Es ist ja immer gut, wenn man behaupten kann, die Europäische Union erpresst die Schweiz.
Weil das tönt so niedlich nach David und Goliat.
Dann werden die Kommentarspalten geöffnet und das Volk kommt aus den Löchern und poltert drauflos.
Meine Favoriten:
„Wir lassen uns nicht erpressen!“ „Die EU zeigt langsam ihr wahres Gesicht. Drohen und Macht ausüben.“ „Die Hilflosigkeit der CH Regierung in dieser Sache ist beschämend.“
Ich frage mich dann, was zum Geier sind das für Leute? Wo arbeiten die? Wie verdienen die ihr Geld? Wie stellen die sich eigentlich die Zukunft mitten in Europa, mitten im grössten Wirtschaftsraum der Welt vor?
Haben die – gemeinsam mit etlichen Politikern – das Gefühl, der Schwanz (Schweiz) könne tatsächlich mit dem Hund (EU) wackeln?
So, wie man meinte, beim Bankgeheimnis den USA dann schon noch zeigen zu können, wo der Bartli den Most holt. Und man dann erstaunt feststellen musste, dass die Amerikaner keinen Most mögen.
Offensichtlich verschliesst man in der Schweiz die Augen vor der Realität. Weil sie einen erschrecken könnte.
Das Vereinigte Königreich, immerhin die sechstgrößte Volkswirtschaft der Welt, musste nach zweieinhalb Jahren brustklopfender Sprüche und eineinhalb Jahren zermürbenden Verhandlungen einsehen, dass die EU, wenn es um Handelsbeziehungen geht, am längeren Hebel sitzt.
Qua Wirtschaftsmacht.
2017 exportierte das Vereinigte Königreich Waren im Wert von 188,5 Mia. Euro in die EU-Länder. Die Schweiz lag da bei 103 Mia. oder 53 Prozent aller Exporte (in die USA: 15.3%; nach China 5.1%).
Deutschland exportierte 2017 Waren im Wert von 85 Mia. Euro nach Grossbritannien. Der Export in die Schweiz betrug im gleichen Jahr gerade mal 5.1 Mia. Euro.
Sind die Deutschen in den Verhandlungen mit den Briten eingeknickt, weil die Industrievertreter um ihren Umsatz fürchteten?
Wie gezeigt wurde: Nein.
Der deutschen Industrie war der Binnenmarkt wichtiger als der drohende Rückgang der Exporte nach Grossbritannien.
Die unbequeme Wahrheit: Die Schweiz ist (fast) vollkommen von den Importen aus der EU abhängig: 71.42% (2017).
Kommt es bei diesem Handel zu Friktionen, leeren sich bei den Grossverteilern die Regale und die Maschinen stehen still.
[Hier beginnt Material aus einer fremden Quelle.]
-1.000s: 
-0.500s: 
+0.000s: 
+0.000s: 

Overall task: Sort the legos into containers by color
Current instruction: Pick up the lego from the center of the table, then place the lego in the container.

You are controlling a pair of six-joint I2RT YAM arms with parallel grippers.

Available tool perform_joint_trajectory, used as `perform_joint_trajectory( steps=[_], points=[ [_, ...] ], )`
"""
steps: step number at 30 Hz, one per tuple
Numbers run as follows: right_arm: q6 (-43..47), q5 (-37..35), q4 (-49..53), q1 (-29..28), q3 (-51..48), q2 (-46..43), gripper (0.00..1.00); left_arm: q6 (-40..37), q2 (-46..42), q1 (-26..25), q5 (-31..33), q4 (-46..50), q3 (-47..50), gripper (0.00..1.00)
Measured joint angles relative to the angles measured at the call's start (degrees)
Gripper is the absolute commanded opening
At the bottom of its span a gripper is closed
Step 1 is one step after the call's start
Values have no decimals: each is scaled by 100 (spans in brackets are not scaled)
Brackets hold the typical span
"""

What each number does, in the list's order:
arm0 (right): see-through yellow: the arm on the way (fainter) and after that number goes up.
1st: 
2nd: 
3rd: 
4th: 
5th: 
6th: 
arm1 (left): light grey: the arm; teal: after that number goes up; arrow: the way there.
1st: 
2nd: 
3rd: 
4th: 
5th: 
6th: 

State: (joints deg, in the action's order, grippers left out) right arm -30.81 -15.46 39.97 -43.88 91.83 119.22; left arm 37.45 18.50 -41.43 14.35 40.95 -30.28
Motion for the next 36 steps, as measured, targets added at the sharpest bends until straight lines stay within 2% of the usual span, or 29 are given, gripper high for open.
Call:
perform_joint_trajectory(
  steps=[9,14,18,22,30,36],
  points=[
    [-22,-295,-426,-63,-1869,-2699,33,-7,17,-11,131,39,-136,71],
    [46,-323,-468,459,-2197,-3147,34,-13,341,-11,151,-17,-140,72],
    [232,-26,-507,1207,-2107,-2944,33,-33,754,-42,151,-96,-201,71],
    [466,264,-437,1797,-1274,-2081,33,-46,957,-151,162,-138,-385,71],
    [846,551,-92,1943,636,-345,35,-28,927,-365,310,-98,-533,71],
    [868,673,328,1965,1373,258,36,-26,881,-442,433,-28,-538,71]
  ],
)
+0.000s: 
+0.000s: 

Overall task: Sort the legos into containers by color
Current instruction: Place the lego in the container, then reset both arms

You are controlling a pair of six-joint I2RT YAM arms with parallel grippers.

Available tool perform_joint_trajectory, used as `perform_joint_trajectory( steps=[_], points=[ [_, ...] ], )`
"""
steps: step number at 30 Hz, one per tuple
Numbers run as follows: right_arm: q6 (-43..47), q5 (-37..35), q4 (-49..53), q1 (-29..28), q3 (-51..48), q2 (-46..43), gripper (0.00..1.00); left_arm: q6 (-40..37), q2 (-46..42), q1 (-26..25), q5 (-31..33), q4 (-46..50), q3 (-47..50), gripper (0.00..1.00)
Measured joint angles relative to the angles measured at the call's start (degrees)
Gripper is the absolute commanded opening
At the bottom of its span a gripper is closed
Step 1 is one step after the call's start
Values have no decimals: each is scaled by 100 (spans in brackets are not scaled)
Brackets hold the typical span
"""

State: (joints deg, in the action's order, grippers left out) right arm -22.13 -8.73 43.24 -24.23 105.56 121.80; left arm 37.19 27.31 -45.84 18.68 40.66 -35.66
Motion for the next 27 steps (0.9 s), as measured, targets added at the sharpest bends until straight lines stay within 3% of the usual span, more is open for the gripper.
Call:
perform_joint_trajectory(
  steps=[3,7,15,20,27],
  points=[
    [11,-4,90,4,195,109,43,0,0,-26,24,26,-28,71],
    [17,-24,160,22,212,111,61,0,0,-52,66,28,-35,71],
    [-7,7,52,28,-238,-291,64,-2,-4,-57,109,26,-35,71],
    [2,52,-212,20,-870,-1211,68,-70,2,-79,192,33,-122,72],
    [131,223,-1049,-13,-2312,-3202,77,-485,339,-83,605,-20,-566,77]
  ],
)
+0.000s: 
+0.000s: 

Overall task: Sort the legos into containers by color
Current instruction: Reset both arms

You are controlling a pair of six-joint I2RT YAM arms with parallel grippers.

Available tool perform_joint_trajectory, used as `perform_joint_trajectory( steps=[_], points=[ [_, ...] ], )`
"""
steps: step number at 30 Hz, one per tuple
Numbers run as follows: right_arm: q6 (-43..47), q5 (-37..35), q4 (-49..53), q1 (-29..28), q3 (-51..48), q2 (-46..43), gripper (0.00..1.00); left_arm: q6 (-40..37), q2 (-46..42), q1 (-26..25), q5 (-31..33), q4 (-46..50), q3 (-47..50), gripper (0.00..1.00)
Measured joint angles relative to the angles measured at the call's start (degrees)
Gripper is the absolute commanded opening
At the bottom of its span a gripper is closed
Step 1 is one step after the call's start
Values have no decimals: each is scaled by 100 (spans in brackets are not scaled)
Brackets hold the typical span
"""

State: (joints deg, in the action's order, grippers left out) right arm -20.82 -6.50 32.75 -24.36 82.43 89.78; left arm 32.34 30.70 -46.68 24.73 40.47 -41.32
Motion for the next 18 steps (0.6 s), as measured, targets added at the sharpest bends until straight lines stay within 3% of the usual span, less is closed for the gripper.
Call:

Der Franken saust in den Keller und Inflation durch die Decke.
Man kann das auch umdrehen, wie in den Kommentarspalten – hey, wir sind für die schampar wichtig. Die können auf uns doch nicht verzichten.
2017 exportierte die EU Waren im Wert von 3.280 Mia. Euro in alle Welt. Die Schweiz ist mit ihren EU-Importen von 117 Mia. Euro ein Fliegenschiss.
Zum selber nachlesen: CH-Statistik, EU-Statistik
Es ist an der Zeit, dass die Schweiz ihr Verhältnis zur EU endlich klärt. Das ist schon seit Monaten die Botschaft der EU an den Bundesrat und die Parteien (und an uns).
Wenn wir klug sind, dann ist das Ergebnis dieses Prozesses nicht so schmerzhaft wie für die Briten.
Wenn wir uns jedoch wie Idioten verhalten wollen, na dann halt. Die Welt verkraftet allerlei Tollereien.